- Requirement -
Your job is to set down the listing again exactly as it stands.

· · ·

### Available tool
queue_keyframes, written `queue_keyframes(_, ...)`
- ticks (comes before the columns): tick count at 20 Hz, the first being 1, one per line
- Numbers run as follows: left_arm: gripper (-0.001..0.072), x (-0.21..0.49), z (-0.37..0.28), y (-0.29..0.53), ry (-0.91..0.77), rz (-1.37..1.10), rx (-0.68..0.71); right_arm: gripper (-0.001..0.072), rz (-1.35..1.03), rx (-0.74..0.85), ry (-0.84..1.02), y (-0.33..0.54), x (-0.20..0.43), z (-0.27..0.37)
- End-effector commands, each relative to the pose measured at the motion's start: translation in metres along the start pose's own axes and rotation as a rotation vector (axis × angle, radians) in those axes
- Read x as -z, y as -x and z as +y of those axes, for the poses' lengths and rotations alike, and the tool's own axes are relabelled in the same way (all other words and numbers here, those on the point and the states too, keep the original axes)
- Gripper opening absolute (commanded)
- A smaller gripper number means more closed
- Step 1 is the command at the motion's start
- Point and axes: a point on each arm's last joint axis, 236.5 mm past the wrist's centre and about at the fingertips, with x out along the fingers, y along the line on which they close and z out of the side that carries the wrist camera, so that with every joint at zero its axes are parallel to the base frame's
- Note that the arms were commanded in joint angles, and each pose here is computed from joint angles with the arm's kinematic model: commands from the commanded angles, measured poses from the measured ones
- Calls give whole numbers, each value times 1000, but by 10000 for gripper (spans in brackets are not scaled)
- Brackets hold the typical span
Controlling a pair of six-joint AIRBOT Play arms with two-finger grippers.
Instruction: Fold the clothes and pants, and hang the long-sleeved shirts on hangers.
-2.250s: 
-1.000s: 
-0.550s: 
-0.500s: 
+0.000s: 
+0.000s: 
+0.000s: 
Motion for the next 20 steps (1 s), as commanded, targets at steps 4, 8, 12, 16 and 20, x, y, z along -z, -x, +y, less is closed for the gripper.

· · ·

- Answer box -
### Available tool
queue_keyframes, written `queue_keyframes(_, ...)`
- ticks (comes before the columns): tick count at 20 Hz, the first being 1, one per line
- Numbers run as follows: left_arm: gripper (-0.001..0.072), x (-0.21..0.49), z (-0.37..0.28), y (-0.29..0.53), ry (-0.91..0.77), rz (-1.37..1.10), rx (-0.68..0.71); right_arm: gripper (-0.001..0.072), rz (-1.35..1.03), rx (-0.74..0.85), ry (-0.84..1.02), y (-0.33..0.54), x (-0.20..0.43), z (-0.27..0.37)
- End-effector commands, each relative to the pose measured at the motion's start: translation in metres along the start pose's own axes and rotation as a rotation vector (axis × angle, radians) in those axes
- Read x as -z, y as -x and z as +y of those axes, for the poses' lengths and rotations alike, and the tool's own axes are relabelled in the same way (all other words and numbers here, those on the point and the states too, keep the original axes)
- Gripper opening absolute (commanded)
- A smaller gripper number means more closed
- Step 1 is the command at the motion's start
- Point and axes: a point on each arm's last joint axis, 236.5 mm past the wrist's centre and about at the fingertips, with x out along the fingers, y along the line on which they close and z out of the side that carries the wrist camera, so that with every joint at zero its axes are parallel to the base frame's
- Note that the arms were commanded in joint angles, and each pose here is computed from joint angles with the arm's kinematic model: commands from the commanded angles, measured poses from the measured ones
- Calls give whole numbers, each value times 1000, but by 10000 for gripper (spans in brackets are not scaled)
- Brackets hold the typical span
Controlling a pair of six-joint AIRBOT Play arms with two-finger grippers.
Instruction: Fold the clothes and pants, and hang the long-sleeved shirts on hangers.
-2.250s: 
-1.000s: 
-0.550s: 
-0.500s: 
+0.000s: 
+0.000s: 
+0.000s: 
Motion for the next 20 steps (1 s), as commanded, targets at steps 4, 8, 12, 16 and 20, x, y, z along -z, -x, +y, less is closed for the gripper.

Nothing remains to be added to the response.